- [Exercise description]: Reproduce the first line of the entries that follow and each later line, word for word, ending with the one containing "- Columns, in".

* * * * * * *

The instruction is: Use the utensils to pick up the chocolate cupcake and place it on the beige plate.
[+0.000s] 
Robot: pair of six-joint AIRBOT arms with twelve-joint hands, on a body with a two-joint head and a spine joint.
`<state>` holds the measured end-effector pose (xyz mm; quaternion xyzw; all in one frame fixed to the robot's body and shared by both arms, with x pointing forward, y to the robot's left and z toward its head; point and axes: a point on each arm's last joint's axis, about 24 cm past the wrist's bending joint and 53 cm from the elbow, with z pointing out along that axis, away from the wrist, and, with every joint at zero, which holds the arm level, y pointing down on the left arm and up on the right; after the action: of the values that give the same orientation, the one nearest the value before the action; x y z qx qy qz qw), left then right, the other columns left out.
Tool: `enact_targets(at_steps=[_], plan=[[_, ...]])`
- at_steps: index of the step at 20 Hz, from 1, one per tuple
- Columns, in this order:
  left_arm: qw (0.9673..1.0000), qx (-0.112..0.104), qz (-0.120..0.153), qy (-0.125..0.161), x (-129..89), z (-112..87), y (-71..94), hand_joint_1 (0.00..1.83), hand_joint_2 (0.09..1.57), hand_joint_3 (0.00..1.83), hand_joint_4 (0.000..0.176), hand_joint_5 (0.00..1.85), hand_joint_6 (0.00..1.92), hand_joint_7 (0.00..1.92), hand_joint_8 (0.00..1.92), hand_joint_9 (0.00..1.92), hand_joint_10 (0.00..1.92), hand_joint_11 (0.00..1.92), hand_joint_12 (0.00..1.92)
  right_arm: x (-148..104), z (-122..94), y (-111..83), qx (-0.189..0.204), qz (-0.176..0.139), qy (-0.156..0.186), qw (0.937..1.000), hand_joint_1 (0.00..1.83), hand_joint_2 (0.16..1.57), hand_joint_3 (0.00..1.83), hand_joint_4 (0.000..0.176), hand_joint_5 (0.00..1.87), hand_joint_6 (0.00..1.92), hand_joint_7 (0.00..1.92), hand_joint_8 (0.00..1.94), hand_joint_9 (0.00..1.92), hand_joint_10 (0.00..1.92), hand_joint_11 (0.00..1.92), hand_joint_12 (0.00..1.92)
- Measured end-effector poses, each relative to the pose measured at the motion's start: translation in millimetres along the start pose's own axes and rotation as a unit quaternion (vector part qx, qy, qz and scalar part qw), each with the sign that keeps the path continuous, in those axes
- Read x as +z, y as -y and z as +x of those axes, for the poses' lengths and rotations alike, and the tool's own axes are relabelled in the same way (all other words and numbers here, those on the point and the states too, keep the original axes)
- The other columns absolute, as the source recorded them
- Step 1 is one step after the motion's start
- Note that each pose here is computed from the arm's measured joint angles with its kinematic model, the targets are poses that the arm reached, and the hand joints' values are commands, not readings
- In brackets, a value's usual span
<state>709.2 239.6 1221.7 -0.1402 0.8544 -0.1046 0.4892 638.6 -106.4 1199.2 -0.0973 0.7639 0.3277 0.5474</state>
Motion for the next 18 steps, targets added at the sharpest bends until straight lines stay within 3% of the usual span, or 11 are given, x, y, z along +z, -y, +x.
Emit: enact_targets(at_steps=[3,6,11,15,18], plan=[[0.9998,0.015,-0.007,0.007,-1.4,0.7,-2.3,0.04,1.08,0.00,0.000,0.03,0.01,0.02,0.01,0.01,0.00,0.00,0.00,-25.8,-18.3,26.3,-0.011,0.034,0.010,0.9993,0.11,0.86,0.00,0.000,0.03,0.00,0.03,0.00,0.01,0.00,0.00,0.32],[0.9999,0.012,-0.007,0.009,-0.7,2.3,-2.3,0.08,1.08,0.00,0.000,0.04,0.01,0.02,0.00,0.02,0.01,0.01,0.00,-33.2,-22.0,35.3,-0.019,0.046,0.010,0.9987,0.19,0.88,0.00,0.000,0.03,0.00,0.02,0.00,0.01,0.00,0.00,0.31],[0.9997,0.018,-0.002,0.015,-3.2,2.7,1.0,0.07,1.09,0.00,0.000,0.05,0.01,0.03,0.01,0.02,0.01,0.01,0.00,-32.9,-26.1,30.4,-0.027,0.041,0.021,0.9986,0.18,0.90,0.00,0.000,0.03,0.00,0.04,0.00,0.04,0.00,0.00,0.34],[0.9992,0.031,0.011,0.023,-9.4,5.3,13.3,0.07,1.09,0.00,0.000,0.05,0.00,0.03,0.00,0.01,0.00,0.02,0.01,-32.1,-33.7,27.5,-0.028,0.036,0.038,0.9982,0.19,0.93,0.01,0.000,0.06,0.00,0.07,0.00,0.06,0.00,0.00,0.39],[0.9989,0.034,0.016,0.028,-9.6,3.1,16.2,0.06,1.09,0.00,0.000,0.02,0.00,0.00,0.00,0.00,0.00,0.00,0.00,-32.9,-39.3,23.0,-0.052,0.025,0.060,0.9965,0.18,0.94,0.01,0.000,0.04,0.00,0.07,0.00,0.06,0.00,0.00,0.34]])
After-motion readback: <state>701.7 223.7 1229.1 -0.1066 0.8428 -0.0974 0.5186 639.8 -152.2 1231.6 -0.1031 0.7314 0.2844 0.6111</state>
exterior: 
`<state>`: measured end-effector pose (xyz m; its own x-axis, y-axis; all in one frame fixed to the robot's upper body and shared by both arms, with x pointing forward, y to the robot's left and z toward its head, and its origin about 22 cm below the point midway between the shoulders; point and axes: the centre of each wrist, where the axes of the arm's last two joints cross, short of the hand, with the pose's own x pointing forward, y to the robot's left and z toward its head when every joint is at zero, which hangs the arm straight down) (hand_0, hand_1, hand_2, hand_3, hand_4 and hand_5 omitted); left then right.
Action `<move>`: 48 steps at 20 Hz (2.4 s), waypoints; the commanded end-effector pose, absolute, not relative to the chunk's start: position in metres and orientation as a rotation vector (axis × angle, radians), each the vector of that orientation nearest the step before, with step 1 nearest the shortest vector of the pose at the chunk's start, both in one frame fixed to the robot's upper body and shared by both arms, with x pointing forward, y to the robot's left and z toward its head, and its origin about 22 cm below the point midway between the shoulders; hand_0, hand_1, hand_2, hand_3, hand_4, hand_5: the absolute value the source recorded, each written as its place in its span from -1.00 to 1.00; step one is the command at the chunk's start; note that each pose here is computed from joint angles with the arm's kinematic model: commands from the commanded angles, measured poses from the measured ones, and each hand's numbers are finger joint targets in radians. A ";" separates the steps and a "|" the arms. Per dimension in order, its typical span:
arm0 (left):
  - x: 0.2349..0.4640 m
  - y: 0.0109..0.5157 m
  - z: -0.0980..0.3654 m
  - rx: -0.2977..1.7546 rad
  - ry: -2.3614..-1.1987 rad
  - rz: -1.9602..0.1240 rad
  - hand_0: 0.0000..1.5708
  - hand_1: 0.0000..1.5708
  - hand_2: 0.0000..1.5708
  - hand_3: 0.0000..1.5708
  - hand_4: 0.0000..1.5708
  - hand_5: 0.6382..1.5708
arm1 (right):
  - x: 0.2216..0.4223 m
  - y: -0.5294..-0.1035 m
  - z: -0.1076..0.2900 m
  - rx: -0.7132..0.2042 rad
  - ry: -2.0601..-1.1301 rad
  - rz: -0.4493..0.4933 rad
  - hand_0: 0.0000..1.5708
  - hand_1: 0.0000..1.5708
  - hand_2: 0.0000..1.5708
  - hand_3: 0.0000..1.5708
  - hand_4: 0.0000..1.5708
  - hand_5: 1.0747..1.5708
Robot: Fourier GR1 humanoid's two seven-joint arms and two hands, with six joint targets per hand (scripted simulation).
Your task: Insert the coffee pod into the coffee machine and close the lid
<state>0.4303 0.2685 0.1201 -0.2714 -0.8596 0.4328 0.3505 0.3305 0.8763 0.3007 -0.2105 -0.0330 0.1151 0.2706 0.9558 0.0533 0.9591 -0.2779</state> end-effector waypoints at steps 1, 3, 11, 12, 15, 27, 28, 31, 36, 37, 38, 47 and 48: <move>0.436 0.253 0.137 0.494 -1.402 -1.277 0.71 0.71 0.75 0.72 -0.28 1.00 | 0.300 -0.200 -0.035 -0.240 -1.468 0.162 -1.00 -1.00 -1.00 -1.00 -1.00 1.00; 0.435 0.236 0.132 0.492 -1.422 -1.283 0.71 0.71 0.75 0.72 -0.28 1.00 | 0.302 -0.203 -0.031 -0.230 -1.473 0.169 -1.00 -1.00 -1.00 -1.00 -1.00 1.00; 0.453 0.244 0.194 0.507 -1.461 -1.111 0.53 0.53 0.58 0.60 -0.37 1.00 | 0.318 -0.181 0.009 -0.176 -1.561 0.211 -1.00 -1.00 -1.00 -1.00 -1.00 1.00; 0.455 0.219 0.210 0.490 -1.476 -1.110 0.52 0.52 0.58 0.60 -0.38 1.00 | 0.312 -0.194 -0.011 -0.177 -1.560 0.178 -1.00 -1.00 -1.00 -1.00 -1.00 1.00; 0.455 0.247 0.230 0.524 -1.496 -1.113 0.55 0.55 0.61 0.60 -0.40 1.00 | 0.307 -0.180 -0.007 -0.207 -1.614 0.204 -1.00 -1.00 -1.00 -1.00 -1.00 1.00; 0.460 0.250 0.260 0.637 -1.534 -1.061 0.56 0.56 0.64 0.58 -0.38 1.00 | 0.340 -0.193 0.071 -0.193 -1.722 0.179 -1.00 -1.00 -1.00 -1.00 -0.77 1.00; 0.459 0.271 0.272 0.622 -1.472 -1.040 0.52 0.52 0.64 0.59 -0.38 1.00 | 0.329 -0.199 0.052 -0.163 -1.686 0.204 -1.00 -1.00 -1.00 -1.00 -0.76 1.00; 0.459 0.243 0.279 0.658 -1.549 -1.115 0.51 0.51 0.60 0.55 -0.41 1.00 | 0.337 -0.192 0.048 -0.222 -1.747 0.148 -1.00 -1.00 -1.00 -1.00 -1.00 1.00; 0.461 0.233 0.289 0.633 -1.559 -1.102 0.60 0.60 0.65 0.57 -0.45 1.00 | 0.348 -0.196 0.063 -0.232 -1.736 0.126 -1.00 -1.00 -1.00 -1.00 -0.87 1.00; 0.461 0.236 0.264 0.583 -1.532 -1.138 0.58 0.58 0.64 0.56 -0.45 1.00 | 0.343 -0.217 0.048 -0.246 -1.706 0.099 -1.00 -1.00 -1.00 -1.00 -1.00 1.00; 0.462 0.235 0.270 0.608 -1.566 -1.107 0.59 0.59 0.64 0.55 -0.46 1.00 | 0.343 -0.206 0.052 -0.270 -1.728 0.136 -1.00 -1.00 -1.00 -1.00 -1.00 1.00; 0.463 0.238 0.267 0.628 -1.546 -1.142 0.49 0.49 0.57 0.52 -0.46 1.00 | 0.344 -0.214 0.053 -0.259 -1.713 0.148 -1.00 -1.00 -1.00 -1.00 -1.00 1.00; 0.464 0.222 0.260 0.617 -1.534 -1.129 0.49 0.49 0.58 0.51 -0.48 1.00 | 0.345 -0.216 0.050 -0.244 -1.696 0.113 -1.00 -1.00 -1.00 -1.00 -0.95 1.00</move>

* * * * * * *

- [Answer area]:
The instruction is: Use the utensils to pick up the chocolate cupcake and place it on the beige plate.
[+0.000s] 
Robot: pair of six-joint AIRBOT arms with twelve-joint hands, on a body with a two-joint head and a spine joint.
`<state>` holds the measured end-effector pose (xyz mm; quaternion xyzw; all in one frame fixed to the robot's body and shared by both arms, with x pointing forward, y to the robot's left and z toward its head; point and axes: a point on each arm's last joint's axis, about 24 cm past the wrist's bending joint and 53 cm from the elbow, with z pointing out along that axis, away from the wrist, and, with every joint at zero, which holds the arm level, y pointing down on the left arm and up on the right; after the action: of the values that give the same orientation, the one nearest the value before the action; x y z qx qy qz qw), left then right, the other columns left out.
Tool: `enact_targets(at_steps=[_], plan=[[_, ...]])`
- at_steps: index of the step at 20 Hz, from 1, one per tuple
- Columns, in this order:

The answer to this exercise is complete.